* _Exercise_:
Nothing but an exact copy is asked for: the lines in the material below from the one with "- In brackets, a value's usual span" through the one with "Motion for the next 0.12", pictures excluded.

##### Data listing

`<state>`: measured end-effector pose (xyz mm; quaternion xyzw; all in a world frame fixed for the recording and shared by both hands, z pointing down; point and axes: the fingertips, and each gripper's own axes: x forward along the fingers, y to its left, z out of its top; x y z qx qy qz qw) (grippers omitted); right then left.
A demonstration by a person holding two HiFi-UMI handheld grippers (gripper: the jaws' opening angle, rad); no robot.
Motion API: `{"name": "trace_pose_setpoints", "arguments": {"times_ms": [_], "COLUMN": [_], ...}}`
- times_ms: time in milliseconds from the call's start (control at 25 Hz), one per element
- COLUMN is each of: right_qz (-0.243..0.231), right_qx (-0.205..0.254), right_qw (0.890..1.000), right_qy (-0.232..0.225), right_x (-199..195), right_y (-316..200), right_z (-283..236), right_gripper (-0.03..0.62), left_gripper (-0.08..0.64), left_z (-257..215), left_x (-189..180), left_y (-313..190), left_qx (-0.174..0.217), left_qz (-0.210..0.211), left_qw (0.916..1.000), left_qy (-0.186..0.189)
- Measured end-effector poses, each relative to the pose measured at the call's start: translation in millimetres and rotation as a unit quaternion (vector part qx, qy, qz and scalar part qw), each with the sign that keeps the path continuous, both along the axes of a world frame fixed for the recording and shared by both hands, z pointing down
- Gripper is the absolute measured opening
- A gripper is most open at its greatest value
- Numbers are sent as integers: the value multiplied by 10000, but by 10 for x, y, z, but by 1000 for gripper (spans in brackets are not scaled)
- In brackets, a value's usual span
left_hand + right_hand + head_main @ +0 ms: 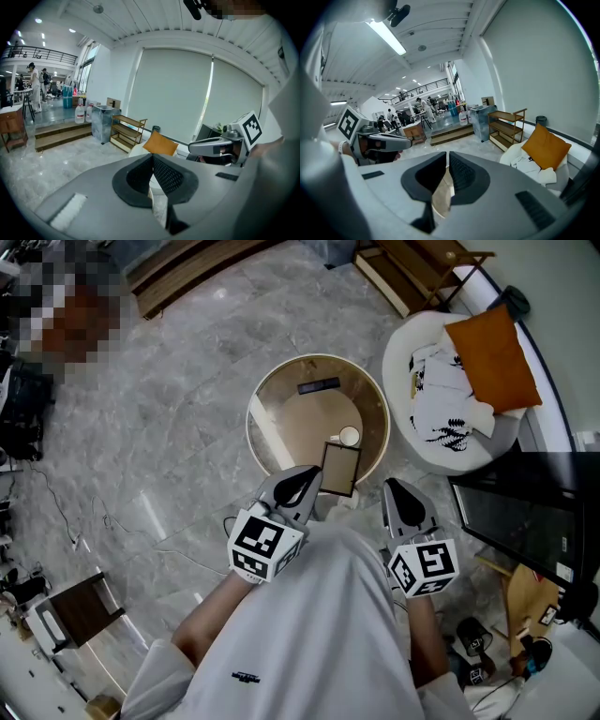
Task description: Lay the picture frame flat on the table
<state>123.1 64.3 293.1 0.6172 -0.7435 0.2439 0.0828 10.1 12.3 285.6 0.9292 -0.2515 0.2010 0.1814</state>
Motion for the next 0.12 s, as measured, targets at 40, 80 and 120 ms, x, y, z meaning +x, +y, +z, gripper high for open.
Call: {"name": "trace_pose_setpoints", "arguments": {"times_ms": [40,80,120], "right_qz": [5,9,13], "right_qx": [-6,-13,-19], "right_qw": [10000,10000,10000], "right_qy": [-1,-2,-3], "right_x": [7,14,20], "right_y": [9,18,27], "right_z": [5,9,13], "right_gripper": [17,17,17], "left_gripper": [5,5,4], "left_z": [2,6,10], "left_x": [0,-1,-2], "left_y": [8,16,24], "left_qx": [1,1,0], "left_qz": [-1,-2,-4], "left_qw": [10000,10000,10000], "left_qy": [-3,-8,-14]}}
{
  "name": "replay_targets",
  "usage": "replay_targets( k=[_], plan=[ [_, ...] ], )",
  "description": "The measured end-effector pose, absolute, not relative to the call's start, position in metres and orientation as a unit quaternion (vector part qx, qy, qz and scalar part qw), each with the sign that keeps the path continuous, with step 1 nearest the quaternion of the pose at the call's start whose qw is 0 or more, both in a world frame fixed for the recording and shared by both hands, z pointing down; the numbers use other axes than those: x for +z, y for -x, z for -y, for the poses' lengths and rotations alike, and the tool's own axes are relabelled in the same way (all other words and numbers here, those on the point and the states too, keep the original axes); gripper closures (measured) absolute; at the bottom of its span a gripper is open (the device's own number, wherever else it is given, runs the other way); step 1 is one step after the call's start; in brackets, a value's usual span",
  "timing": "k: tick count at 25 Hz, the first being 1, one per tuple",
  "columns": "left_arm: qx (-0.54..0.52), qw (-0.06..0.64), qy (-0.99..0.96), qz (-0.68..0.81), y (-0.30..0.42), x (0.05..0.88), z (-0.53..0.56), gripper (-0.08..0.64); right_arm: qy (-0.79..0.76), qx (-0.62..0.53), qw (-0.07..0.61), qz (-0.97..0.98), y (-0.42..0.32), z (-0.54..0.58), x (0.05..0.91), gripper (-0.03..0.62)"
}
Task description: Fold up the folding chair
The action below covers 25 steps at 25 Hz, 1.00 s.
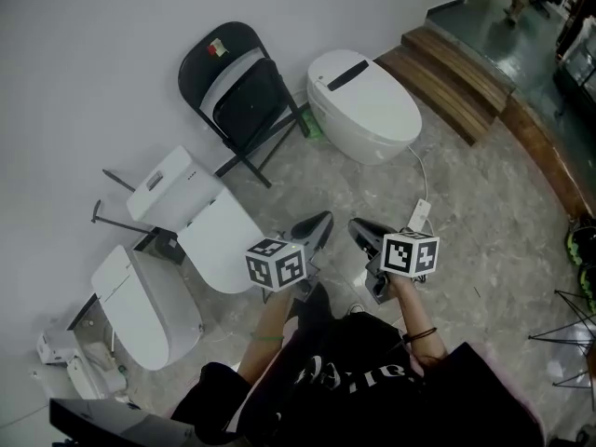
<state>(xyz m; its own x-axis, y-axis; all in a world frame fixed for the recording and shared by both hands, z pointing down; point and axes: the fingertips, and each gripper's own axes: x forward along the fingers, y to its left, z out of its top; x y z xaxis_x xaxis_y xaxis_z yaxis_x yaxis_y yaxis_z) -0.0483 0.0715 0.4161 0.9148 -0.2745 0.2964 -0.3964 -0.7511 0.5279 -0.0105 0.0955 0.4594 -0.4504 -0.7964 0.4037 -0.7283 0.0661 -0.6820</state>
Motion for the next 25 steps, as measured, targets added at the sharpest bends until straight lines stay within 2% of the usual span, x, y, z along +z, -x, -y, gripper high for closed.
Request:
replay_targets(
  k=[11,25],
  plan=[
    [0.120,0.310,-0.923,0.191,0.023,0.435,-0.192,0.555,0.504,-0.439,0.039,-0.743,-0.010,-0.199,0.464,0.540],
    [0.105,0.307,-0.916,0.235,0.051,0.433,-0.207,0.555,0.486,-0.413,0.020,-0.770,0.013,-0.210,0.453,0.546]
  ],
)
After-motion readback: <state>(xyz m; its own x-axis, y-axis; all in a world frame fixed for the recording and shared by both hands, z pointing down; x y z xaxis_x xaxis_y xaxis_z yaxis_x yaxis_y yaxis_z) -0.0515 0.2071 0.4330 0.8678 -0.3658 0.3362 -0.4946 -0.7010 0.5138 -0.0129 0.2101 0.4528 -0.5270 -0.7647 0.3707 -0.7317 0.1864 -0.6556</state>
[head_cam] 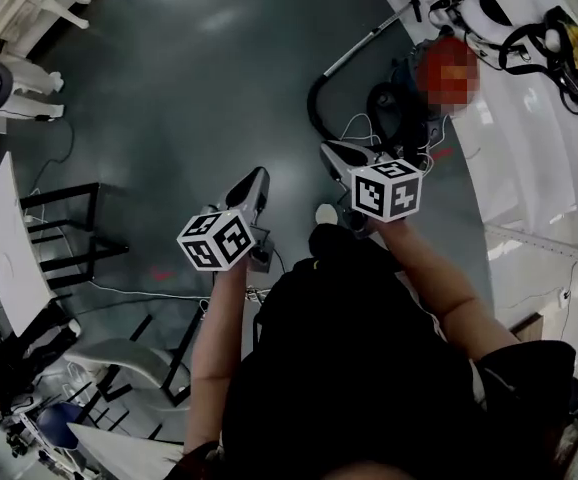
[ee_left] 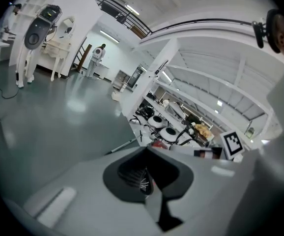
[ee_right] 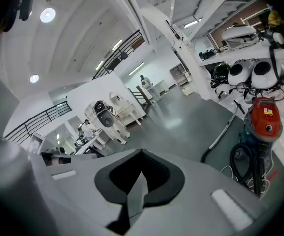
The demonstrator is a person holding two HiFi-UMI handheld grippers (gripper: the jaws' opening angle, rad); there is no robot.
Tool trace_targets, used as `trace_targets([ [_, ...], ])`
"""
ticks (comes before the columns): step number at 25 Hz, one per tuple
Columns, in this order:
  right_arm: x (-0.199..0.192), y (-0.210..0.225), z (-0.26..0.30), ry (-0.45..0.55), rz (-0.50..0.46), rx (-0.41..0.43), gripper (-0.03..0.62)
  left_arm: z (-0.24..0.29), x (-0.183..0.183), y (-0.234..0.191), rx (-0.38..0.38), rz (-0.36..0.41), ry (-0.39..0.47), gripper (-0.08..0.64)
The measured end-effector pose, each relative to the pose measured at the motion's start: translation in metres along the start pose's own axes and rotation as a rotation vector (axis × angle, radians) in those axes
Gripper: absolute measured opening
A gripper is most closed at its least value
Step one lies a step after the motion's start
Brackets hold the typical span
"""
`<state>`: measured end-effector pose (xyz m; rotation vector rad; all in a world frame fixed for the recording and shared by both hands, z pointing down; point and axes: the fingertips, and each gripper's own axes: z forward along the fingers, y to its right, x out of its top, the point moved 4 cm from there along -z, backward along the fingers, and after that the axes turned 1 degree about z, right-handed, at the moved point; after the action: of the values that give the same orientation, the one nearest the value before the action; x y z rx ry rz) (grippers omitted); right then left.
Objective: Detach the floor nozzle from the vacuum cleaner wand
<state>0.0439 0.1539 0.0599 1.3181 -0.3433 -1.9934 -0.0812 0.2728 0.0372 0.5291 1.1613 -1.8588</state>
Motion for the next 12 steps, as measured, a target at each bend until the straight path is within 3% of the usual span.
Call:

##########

* _Answer for this exercise_:
- In brackets, a value's usual span
left_hand + right_hand + head_main @ +0 ms: 
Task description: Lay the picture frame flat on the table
<state>123.1 64.3 293.1 0.6172 -0.7435 0.2439 0.0828 10.1 12.3 285.6 0.9292 -0.2515 0.2010 0.1814</state>
Motion for the next 0.12 s, as measured, targets at 40, 80 and 120 ms, x, y, z meaning +x, +y, +z, gripper high for open.

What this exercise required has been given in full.